**Required action:** Every line below that has the string "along" needs to be copied.
==== Supplied information ====
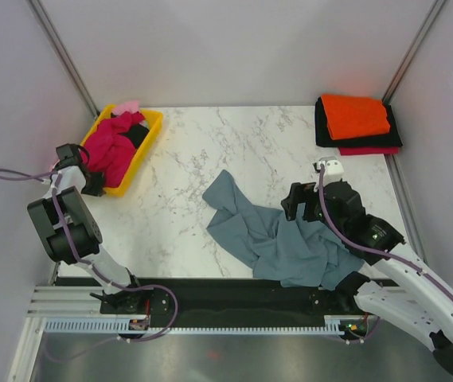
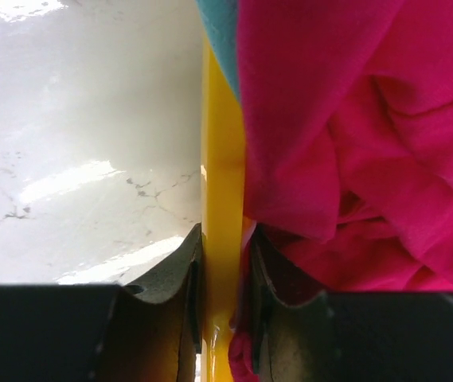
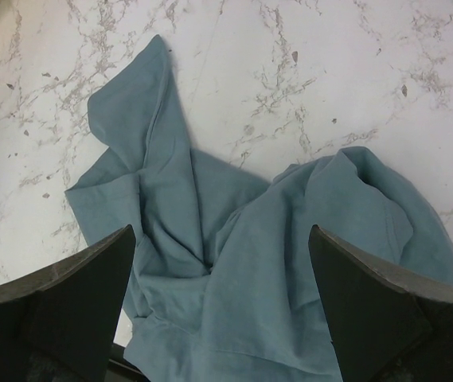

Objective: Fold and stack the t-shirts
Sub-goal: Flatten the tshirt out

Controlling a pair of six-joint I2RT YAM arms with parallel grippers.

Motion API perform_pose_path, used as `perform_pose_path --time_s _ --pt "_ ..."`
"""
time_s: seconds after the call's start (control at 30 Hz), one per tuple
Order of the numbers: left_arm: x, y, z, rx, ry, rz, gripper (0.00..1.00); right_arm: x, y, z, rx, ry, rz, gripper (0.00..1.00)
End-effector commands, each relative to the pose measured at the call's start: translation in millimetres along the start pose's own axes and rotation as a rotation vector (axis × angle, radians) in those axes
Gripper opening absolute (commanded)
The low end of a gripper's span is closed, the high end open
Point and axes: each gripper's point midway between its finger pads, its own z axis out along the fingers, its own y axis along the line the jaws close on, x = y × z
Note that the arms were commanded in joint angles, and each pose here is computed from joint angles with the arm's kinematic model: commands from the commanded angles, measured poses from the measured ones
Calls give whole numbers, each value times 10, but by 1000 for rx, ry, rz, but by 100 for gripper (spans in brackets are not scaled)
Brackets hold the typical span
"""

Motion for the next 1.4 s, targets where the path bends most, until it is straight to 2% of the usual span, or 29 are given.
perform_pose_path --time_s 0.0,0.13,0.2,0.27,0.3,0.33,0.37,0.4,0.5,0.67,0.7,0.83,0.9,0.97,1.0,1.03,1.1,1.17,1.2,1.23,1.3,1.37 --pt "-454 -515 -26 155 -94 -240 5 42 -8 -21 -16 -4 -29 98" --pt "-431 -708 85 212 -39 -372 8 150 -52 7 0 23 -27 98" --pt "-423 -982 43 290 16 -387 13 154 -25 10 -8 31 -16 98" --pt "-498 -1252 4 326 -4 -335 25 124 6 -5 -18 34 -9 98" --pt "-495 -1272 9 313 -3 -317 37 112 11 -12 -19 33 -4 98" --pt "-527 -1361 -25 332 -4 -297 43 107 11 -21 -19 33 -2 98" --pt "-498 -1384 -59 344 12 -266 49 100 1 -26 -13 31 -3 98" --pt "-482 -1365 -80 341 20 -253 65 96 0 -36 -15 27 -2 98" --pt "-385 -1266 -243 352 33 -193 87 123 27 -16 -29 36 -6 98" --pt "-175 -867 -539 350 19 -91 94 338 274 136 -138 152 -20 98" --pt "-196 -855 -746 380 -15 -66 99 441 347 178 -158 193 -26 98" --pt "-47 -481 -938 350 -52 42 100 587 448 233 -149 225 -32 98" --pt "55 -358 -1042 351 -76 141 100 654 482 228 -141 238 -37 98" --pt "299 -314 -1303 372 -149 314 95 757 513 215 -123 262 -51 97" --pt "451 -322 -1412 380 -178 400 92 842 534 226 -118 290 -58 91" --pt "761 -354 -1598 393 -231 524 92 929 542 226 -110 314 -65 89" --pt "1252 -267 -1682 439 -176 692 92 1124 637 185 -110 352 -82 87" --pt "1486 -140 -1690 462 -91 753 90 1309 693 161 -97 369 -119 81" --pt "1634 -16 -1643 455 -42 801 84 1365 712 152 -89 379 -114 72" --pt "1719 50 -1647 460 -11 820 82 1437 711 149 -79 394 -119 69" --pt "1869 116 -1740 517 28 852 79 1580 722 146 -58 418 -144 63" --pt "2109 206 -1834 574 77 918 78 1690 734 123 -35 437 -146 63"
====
**Output of the task:**
End-effector commands, each relative to the pose measured at the call's start: translation in millimetres along the start pose's own axes and rotation as a rotation vector (axis × angle, radians) in those axes
Point and axes: each gripper's point midway between its finger pads, its own z axis out along the fingers, its own y axis along the line the jaws close on, x = y × z

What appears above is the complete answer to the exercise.